Janes
- Parent company: Montagu Private Equity
- Status: Active
- Founded: 1898
- Founder: Fred T. Jane
- Country of origin: England
- Headquarters location: Croydon
- Key people: Blake Bartlett (CEO)
- Publication types: Databases, information, books, periodicals
- Nonfiction topics: Military, defence, national security, aerospace, transportation, open-source intelligence
- Official website: janes.com

= Janes Information Services =

Open-source intelligence company

Janes Information Services, commonly known as Janes, is a global open-source intelligence company specialising in military, national security, aerospace, and transport topics. Its name derives from British author Fred T. Jane.

==History==
Janes was founded in 1898 by Fred T. Jane, who had begun sketching ships as a naval artist while living in Portsmouth. This culminated in the publication of Jane's All The World's Fighting Ships (1898). Janes gradually branched out into other areas of military expertise. The books and trade magazines published by the company have become the de facto source of public information on warfare and transportation systems.

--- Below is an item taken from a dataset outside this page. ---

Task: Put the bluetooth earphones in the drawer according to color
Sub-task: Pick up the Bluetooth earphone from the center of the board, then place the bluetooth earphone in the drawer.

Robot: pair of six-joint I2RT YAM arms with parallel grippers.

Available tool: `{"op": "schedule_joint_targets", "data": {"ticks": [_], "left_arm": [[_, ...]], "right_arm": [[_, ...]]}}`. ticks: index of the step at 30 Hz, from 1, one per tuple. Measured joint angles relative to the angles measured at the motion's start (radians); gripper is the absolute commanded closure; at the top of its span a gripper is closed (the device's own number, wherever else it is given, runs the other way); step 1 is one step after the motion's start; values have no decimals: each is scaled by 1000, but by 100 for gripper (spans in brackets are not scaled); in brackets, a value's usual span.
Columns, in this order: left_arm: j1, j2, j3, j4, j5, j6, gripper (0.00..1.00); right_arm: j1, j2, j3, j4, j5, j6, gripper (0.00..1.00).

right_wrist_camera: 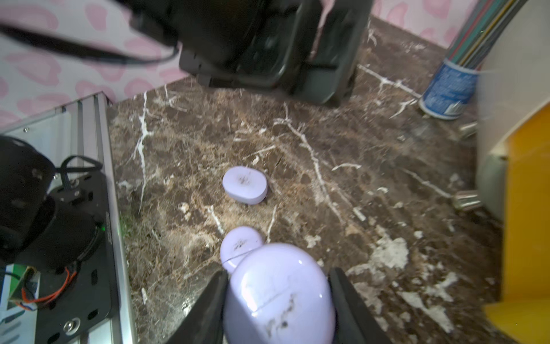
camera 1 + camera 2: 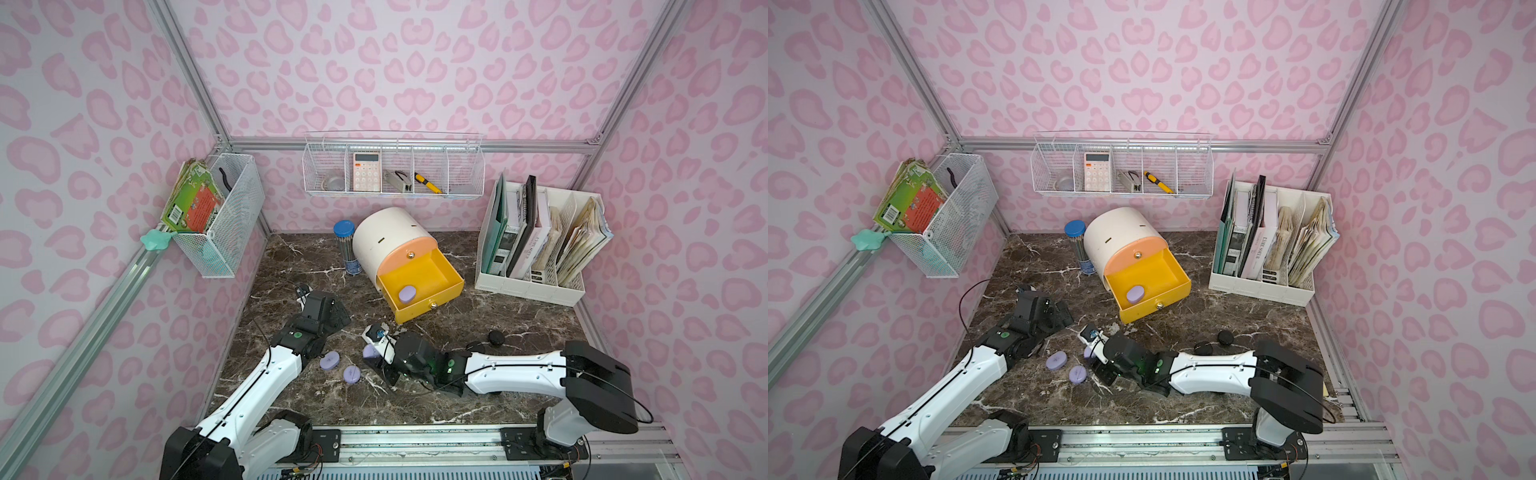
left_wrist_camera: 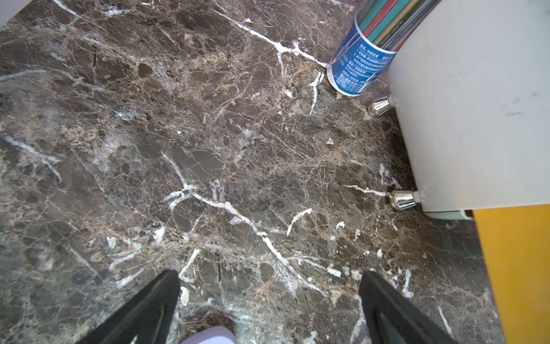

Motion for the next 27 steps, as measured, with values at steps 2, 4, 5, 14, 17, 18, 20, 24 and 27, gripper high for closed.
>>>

Based in Greater London for most of its existence, the company was owned by the Thomson Corporation, the Woodbridge Company, and then IHS Markit, before being acquired by Montagu Private Equity in 2019.

In March 2022, Janes acquired Washington, D.C.-based RWR Advisory Group.

==Description==
The company name is officially Janes Defense, and it is as of 2025 located in Croydon. The company continues to provide open-source intelligence in the defence, security, aerospace, and transport sectors.

==Publications==
Of their publications, books (published annually) include Jane's All the World's Aircraft, Jane's Fighting Ships, Jane's Military Communications, Jane's World Air Forces, Jane's World Navies, and Jane's World Railways. Periodicals include Jane's Defence Weekly, Jane's Intelligence Review, Jane's International Defence Review, and Jane's Navy International. Jane's Police Review (2011) and Jane's Airport Review (2019) were discontinued.

Jane's All the World's Aircraft and Fighting Ships are included in the 2019 edition of the AP stylebook as references for proper notation of aircraft and military ship names.

Jane's Combat Simulations was a brand of computer flight simulation games and naval warfare simulations produced between 1996 and 2000 under licence to Electronic Arts (EA).